> **Assignment**
Find every line in the records that holds the string "camera". Copy each one.

Data extracted from a collection
----
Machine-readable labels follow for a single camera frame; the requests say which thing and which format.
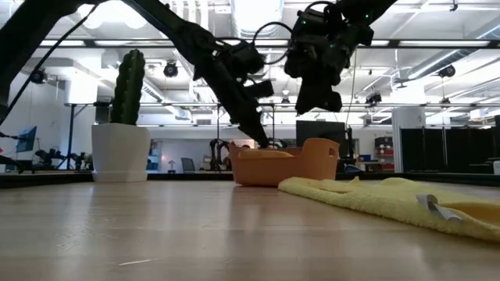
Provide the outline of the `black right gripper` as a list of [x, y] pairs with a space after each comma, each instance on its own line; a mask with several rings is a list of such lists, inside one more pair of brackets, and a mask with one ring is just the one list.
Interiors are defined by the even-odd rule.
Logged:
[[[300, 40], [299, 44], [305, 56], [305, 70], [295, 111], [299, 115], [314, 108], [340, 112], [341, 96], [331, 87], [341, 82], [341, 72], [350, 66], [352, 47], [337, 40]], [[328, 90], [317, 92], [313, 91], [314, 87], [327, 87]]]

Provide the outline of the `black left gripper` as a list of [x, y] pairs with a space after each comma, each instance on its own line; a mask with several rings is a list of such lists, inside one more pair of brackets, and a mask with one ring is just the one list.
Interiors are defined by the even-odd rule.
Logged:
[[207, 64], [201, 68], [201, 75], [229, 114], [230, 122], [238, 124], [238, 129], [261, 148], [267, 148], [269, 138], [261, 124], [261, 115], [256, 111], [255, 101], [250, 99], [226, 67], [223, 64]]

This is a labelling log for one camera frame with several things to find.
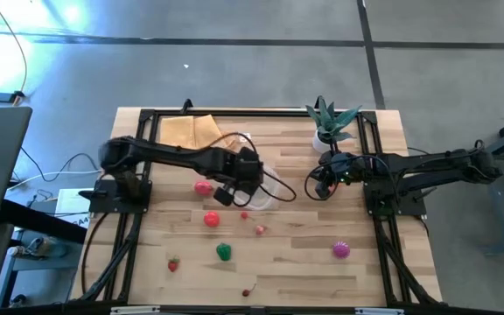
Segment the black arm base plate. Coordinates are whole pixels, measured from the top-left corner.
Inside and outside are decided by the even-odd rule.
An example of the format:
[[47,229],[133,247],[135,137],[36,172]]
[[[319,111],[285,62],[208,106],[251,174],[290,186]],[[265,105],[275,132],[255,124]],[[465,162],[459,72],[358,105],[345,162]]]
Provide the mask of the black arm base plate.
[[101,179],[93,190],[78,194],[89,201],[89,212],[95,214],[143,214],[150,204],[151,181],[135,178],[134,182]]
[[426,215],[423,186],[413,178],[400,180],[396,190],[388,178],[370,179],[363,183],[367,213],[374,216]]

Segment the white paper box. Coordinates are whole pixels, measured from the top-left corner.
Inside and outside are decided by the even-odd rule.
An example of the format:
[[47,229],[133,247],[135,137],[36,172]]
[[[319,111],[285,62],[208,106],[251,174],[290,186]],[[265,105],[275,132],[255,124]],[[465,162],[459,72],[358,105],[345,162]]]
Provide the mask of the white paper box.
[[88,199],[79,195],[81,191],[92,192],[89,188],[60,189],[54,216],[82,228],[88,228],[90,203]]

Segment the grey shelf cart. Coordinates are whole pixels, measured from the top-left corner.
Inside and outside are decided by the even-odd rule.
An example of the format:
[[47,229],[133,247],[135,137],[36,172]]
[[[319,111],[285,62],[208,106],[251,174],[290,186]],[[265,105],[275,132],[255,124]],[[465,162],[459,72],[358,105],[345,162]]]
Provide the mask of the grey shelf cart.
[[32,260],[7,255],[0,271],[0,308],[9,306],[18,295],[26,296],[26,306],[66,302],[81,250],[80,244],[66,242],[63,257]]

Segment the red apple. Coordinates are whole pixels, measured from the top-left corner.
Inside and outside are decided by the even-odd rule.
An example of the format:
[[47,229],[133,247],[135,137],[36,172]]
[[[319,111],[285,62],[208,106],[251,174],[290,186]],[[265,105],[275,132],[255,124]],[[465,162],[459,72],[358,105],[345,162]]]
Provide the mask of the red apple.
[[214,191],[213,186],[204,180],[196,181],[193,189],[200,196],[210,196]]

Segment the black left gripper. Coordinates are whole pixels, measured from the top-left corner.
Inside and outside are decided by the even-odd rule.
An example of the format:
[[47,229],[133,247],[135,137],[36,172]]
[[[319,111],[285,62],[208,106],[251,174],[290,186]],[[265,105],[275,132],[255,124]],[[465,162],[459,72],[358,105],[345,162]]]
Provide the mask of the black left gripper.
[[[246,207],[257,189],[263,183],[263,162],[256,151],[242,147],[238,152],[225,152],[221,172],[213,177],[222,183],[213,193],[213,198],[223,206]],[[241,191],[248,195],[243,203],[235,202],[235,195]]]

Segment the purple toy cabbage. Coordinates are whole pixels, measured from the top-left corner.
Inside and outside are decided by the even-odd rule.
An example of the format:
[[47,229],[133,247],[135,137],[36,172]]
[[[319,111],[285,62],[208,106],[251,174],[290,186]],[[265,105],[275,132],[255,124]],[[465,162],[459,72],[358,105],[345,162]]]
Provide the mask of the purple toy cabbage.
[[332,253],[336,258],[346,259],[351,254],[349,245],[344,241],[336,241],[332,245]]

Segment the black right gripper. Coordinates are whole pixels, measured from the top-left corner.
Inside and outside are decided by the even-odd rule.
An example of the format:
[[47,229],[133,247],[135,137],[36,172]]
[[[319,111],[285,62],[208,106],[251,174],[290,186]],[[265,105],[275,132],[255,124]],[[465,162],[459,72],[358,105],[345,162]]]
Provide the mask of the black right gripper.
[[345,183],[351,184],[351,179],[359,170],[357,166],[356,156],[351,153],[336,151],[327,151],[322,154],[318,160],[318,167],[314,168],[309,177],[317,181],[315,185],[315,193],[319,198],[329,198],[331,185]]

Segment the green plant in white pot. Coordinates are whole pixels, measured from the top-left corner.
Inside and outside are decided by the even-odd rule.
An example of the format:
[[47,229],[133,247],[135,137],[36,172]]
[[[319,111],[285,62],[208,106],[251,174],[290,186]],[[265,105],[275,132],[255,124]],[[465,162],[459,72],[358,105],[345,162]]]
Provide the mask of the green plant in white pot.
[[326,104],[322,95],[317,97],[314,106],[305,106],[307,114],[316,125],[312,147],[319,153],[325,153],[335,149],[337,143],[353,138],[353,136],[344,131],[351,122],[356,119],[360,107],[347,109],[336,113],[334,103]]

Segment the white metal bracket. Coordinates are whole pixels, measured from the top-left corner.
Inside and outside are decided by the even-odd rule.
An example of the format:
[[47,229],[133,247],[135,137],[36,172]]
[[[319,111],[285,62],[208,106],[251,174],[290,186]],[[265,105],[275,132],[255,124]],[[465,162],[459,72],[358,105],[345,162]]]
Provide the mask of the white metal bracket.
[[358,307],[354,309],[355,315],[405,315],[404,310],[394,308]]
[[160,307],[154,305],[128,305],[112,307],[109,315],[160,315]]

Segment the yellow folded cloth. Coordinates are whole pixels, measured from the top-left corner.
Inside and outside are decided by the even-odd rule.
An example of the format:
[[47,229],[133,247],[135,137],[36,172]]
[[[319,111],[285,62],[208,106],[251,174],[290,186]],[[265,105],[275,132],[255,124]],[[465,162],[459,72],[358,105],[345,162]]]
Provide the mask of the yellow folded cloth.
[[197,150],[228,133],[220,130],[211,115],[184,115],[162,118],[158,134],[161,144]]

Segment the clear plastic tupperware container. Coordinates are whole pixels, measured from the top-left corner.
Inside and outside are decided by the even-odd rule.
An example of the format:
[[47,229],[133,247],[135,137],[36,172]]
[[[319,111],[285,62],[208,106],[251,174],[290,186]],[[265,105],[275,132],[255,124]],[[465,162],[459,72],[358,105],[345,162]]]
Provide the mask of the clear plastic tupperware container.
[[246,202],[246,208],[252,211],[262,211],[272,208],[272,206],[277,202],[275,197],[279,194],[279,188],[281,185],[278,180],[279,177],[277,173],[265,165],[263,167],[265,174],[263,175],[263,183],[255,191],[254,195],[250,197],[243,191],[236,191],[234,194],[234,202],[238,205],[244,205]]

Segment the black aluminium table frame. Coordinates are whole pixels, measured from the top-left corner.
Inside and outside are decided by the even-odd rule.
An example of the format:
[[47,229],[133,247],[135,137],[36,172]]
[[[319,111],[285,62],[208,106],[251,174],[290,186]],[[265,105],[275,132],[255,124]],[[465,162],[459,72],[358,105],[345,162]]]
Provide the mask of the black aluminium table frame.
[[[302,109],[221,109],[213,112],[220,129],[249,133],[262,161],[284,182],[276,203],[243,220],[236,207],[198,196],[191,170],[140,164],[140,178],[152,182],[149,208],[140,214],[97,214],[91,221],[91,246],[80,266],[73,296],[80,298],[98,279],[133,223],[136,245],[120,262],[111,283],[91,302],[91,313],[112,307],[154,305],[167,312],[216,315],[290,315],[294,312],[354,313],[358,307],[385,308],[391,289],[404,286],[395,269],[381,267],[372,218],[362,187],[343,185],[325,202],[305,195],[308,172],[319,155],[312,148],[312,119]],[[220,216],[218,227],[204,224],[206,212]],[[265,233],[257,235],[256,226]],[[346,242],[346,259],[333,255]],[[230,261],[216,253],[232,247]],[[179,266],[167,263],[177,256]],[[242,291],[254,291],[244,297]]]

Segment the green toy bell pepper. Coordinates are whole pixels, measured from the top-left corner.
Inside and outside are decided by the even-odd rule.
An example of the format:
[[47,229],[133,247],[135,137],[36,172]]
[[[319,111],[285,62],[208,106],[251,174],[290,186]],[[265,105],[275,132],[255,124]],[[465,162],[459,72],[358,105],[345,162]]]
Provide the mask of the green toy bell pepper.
----
> **Exercise result**
Machine-readable labels follow for a single camera frame; the requests say which thing and which format.
This is a labelling log for one camera frame with several things to find.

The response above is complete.